• _TRY IT_
Copy out the data below as written; omit any images.

• _SUPPLIED DATA_
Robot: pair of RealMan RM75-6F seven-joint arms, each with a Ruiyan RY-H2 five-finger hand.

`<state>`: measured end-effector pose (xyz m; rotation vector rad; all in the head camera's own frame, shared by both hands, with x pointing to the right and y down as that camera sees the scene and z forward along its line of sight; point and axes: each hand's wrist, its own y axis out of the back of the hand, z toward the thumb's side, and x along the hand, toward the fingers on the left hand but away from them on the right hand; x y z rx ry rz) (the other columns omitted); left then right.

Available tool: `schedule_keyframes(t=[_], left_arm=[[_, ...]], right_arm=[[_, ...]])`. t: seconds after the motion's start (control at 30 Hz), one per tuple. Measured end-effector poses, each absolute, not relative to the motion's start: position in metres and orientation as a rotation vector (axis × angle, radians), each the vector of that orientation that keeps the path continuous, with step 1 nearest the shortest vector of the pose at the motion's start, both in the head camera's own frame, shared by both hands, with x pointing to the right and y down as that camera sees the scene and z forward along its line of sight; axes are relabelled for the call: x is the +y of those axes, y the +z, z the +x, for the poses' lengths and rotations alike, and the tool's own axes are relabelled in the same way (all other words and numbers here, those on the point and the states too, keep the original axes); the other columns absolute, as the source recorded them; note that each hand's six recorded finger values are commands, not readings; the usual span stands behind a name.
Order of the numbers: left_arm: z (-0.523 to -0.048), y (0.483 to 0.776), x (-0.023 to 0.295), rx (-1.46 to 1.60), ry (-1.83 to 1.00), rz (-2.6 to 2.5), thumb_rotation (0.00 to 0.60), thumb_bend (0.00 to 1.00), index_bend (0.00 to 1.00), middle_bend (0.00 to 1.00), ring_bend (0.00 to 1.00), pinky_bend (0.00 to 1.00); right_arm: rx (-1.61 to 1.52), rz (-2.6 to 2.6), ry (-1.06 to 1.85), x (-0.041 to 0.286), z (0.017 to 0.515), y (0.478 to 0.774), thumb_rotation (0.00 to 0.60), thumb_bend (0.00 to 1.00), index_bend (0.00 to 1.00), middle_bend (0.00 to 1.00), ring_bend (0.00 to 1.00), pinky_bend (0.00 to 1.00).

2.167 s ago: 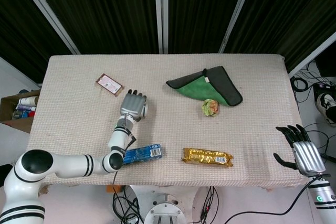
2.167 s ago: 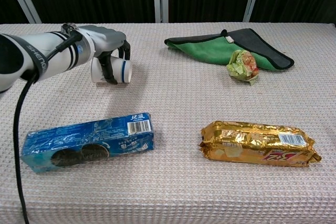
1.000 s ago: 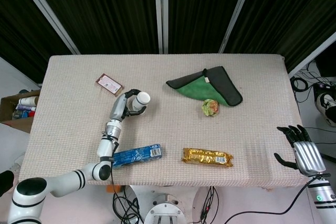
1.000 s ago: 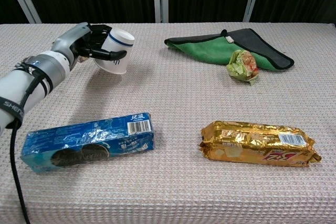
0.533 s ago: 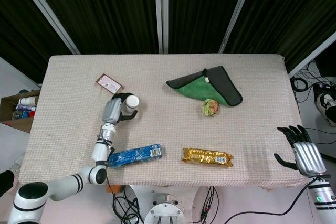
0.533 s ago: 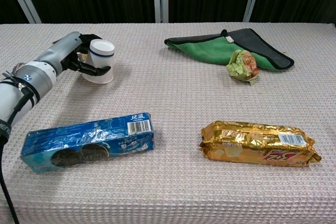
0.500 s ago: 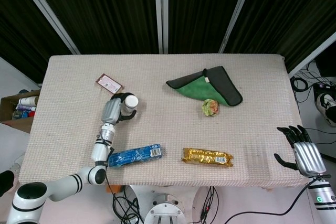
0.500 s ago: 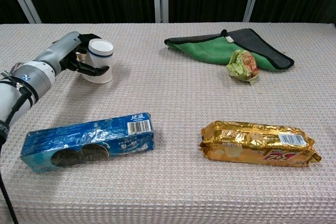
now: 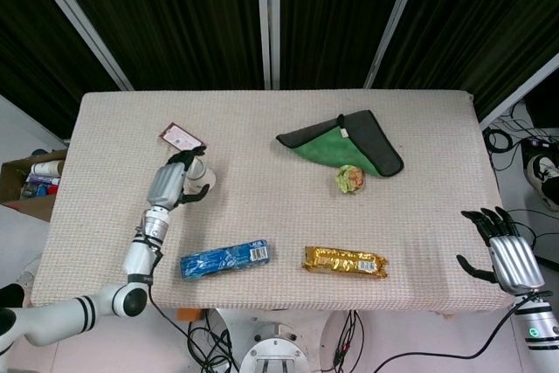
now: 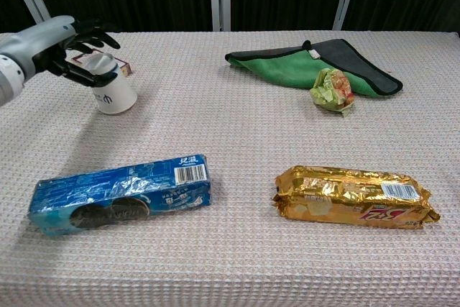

• _YOUR SOLUTION_
Robot: pair of RealMan RM75-6F seven-joint arms, each with a Ruiyan RY-H2 five-finger hand.

`<state>`: measured end-effector pose (xyz m; rotation vector rad; all in the head camera's own frame, shared by both hands, with x pointing to the right and y down as that camera sees the scene and z forward along its line of sight; point and axes: each hand's wrist, its own y axis out of the back of the hand, z toward the thumb's side, and x along the hand, toward the fingers on the left hand but away from them on the right hand; x y z rx ry rz) (the other columns omitted); left then right.

Available tool: `schedule_keyframes(t=[_], left_arm=[[_, ...]], right_arm=[[_, ...]])`. t: seconds after the motion's start (control at 30 Hz), one per tuple. Measured end-effector poses, each absolute, not relative to the motion's start: position in metres and orientation as a rotation vector (axis × angle, radians), each the vector of that orientation that keeps the path continuous, with step 1 nearest the shortest vector of the pose at the motion's start, both in the head camera's own frame, shared by both hands, with x pointing to the right and y down as that camera sees the scene and z forward along its line of sight; axes are relabelled for the call: x is the +y of those axes, y the +z, z the +x, for the poses' lengths and rotations alike, and the tool's own axes are relabelled in the same way (all other words and numbers here, those on the point and the states too, keep the original axes); the other columns absolute, as the source recorded them; note that each hand's six recorded finger values are commands, not readings; the usual span stands behind a name.
Order of the numbers: left_arm: z (-0.523 to -0.048), y (0.483 to 0.776), x (-0.023 to 0.295), rx (-1.46 to 1.60), ry (-1.83 to 1.00), rz (-2.6 to 2.5), thumb_rotation (0.00 to 0.60), thumb_bend (0.00 to 1.00), index_bend (0.00 to 1.00), middle_bend (0.00 to 1.00), ring_bend (0.00 to 1.00), pinky_bend (0.00 to 1.00); right_arm: rx (-1.61 to 1.52), rz (-2.6 to 2.6), ry (-1.06 to 1.85), x (-0.041 to 0.286), z (0.017 to 0.515), y (0.478 to 0.774), thumb_rotation (0.00 to 0.60), thumb_bend (0.00 to 1.00), index_bend (0.00 to 1.00), middle_bend (0.00 to 1.00), ring_bend (0.00 to 1.00), pinky_bend (0.00 to 1.00).

2.167 s ago: 
2.167 s ago: 
1.000 s ago: 
1.000 s ago: 
0.533 s ago: 
0.533 s ago: 
0.500 s ago: 
0.500 s ago: 
now: 
now: 

What the exercise required is now complete.